Methods: We conducted a systematic review and stratified meta-analysis of randomized controlled trials comparing Vitamin D supplementation to placebo in COPD. To ensure methodological homogeneity and avoid data duplication, we strictly included only primary RCTs and excluded aggregate IPD meta-analyses. Studies investigating acute treatment of active exacerbations were also excluded. Data were stratified by baseline serum 25-hydroxyvitamin D [25(OH)D] levels into Severe Deficiency (<10 ng/mL) versus Insufficiency/Sufficiency (≥10 ng/mL). The primary outcome was the risk of moderate-to-severe exacerbations, analyzed using pooled Odds Ratios (OR) with a random-effects model.

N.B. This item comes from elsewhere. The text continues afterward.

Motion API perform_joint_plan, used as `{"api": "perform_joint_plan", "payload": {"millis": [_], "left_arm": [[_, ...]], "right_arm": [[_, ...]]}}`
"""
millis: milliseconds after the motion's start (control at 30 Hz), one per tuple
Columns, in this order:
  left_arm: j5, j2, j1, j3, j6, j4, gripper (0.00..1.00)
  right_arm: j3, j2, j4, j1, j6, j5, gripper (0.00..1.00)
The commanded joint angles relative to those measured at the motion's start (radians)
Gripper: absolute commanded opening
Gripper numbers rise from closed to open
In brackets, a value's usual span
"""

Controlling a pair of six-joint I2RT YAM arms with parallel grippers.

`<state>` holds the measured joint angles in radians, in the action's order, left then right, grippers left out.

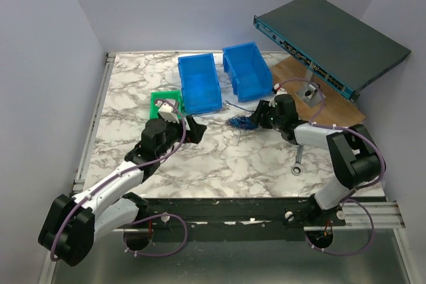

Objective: Untangle the cables
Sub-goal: Untie the cable.

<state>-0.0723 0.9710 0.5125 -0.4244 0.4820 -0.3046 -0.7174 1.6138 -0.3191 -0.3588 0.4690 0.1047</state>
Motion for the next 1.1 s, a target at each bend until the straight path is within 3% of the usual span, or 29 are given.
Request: {"api": "perform_joint_plan", "payload": {"millis": [0, 167, 200, 300, 367, 467, 533, 667, 800, 933, 1067], "left_arm": [[-0.081, 0.049, 0.004, 0.010, -0.036, -0.109, 0.99], [-0.113, 0.137, 0.004, -0.017, -0.024, -0.123, 0.99], [-0.113, 0.152, 0.004, -0.028, -0.018, -0.117, 0.98], [-0.133, 0.190, 0.004, -0.042, -0.012, -0.113, 0.99], [-0.151, 0.219, 0.004, -0.050, -0.001, -0.118, 0.99], [-0.187, 0.266, 0.004, -0.080, 0.010, -0.108, 0.99], [-0.182, 0.285, 0.006, -0.098, 0.010, -0.088, 0.98], [-0.174, 0.314, 0.008, -0.125, 0.006, -0.052, 0.96], [-0.189, 0.346, 0.012, -0.150, 0.012, -0.031, 0.92], [-0.175, 0.339, 0.012, -0.145, 0.010, -0.033, 0.92], [-0.172, 0.346, 0.012, -0.153, 0.004, -0.017, 0.92]], "right_arm": [[-0.024, 0.056, 0.009, -0.005, -0.024, 0.106, 0.48], [-0.039, 0.078, 0.033, -0.035, -0.050, 0.194, 0.09], [-0.032, 0.069, 0.028, -0.043, -0.047, 0.222, 0.05], [0.018, 0.017, -0.014, -0.071, -0.021, 0.309, 0.03], [0.056, -0.018, -0.026, -0.084, 0.000, 0.344, 0.10], [0.092, -0.073, 0.007, -0.086, 0.001, 0.345, 0.55], [0.104, -0.125, 0.042, -0.085, -0.009, 0.295, 0.66], [0.109, -0.173, 0.050, -0.085, -0.007, 0.235, 0.69], [0.030, -0.112, 0.077, -0.085, -0.043, 0.257, 0.65], [-0.094, 0.020, 0.124, -0.085, -0.062, 0.302, 0.56], [-0.112, 0.086, 0.088, -0.089, -0.042, 0.364, 0.48]]}}
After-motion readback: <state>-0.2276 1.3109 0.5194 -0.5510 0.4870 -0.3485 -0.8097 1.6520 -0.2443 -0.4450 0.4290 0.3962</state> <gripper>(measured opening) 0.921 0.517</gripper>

Results: Five pivotal prevention trials (Lehouck, PRECOVID, ViDA, Hornikx, and Rafiq Pilot) comprising approximately 1,212 participants were included in the quantitative synthesis. In the unstratified analysis, Vitamin D showed no significant benefit (OR 0.78; 95% CI 0.55–1.10). However, stratification revealed a distinct therapeutic window. Patients with severe deficiency (<10 ng/mL) experienced a statistically significant reduction in exacerbation risk (Pooled OR 0.51; 95% CI 0.32–0.87; p=0.012). This effect was driven primarily by trials utilizing high-dose bolus supplementation. Conversely, patients with baseline levels ≥10 ng/mL showed no benefit (OR 0.98; p=0.72), confirming the biological ceiling effect.
Conclusion: Vitamin D supplementation confers a significant protective benefit against COPD exacerbations exclusively in patients with severe baseline deficiency (<10 ng/mL). The results support a precision medicine approach—screen, stratify, and target—while cautioning that efficacy appears dependent on correcting profound deficiency, potentially utilizing high-dose intermittent regimens.